Rene didn’t appreciate the wisecrack. “Superstition is
irrelevant to this discussion.”

Guo did. “Theology seems very relevant. Your logic has led
you to the same place as revelation, needing to explain a key issue in life
after death. So uploading is equivalent to death.”

“It’s not
death
. It’s just a more efficient way of
holding us. Our bodies are just a recording medium for the data that forms our
mind. An inefficient one.”

“More efficient is better?”

“Always.”

“I disagree,” said Guo. “Take our pilot’s hand.” He turned
to Mitchie beside him and reached toward her hand with an inquiring lift of his
brows. She set her fork on the plate and placed her hand in his. “For flying
the ship, replacing it with a servomotor would be more efficient and accurate.
But her hand can do more than control engines. It can be a weapon,” curling it
into a fist, “or a communications device,” to Schwartzenberger’s relief he
shaped a ‘thumbs-up,’ “or a sensor,” he stroked the inside of her forearm, “sensitive
enough to tell if I’m using one finger or two.”

The tingle up her spine had been equally strong both times.
Mitchie withdrew her hand. “Efficiency means giving up many capabilities,” Guo
concluded.

“Those aren’t mental capabilities, but physical ones. If an
uploaded mind needs some fingers it can just desire them and the AI can create
them in an instant.”

“If the AI desires to help the upload. And if the uploaded
mind hasn’t had its ability to desire fingers edited away.”

“There’s no motive for an AI to edit the mind. It’s too
powerful to need to.”

“Then why haven’t any of those billions of uploaded minds
sent messages to the people they loved?”

“Something other than ‘come join us,’” said Bing.

“I’ll ask them when I’m on Earth,” said Rene.

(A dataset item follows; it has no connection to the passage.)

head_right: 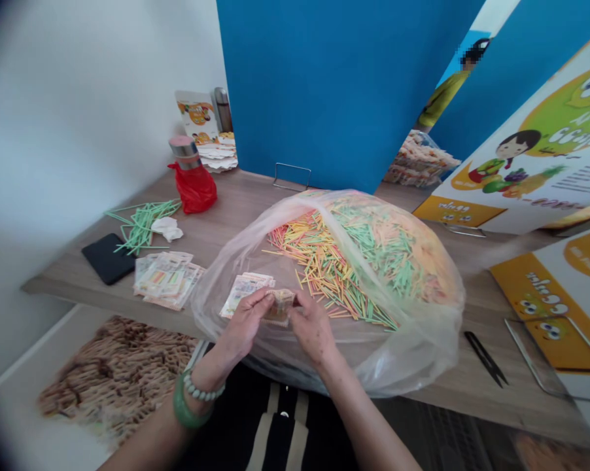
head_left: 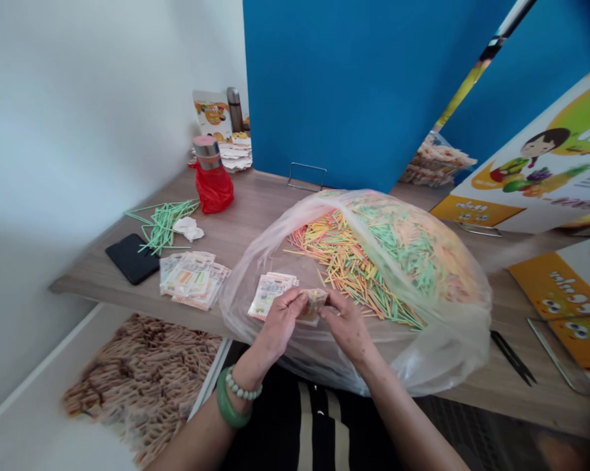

“Do that. Then send me a message with their answer,” said
Guo.

“Why should I bother?”

“That’s how you’ll win this argument.”

“I think I’ll have better things to do with all of infinity
to explore.”

“Guo. Your food’s getting cold,” said Captain Schwartzenberger.
The mechanic nodded, took a forkful of meatloaf, and let the passenger have the
last word.

 

Journey Day 29. Lunghai System. Acceleration: 0 m/s
2

After a week the captain had given permission for individual
watches. Mitchie liked having the bridge to herself. Not working a sixteen hour
day was even better. The downside was boredom. Lunghai displayed even less
interest in them than Jarama had.

She’d taken up astrography as a hobby. The almanacs for
AI-controlled systems were just extrapolations from when humans had lived
there. She filled the ship’s log with sightings she’d taken and the calculated
errors from the almanac. She was down to finding the larger asteroids when
something flashed across the telescope.

She flipped on the radar. A blip appeared, shockingly close.
Nothing showed in that direction to her bare eye. The second sweep of the radar
showed it closing. A quick scan with the telescope found nothing. The radar
pinged it a third time—closer, and closing damn fast. The telescope went back
in its case.

Mitchie pulled herself into the pilot couch and buckled the
hip strap. The rest could wait. She flipped on the PA. “All hands! All hands!
Secure for acceleration and maneuver! Secure for acceleration and maneuver!
This is no drill!” Fortunately the radiators had been retracted once they’d
cooled down from the last burn so she didn’t have to wait for them to reel back
in.

It was Billy’s turn to watch the passengers. She switched to
his handcomm. “How soon can I light up?”

“They’re moving,” answered Billy. “But they’re shit at
free-fall. Give us a few gravs for a couple minutes and we can get them in
bunks faster.” She could hear Reed in the background shouting about forming a
line.

“Will do.” She switched back to PA. “Three gravs acceleration
starting in ten seconds. Secure for high acceleration and maneuver. Five
seconds.” Her fingers twitched on the throttle until she shoved it one notch
forward. As she settled into the couch she fastened the rest of the straps. A
glance in the object’s direction showed a small but bright torch plume.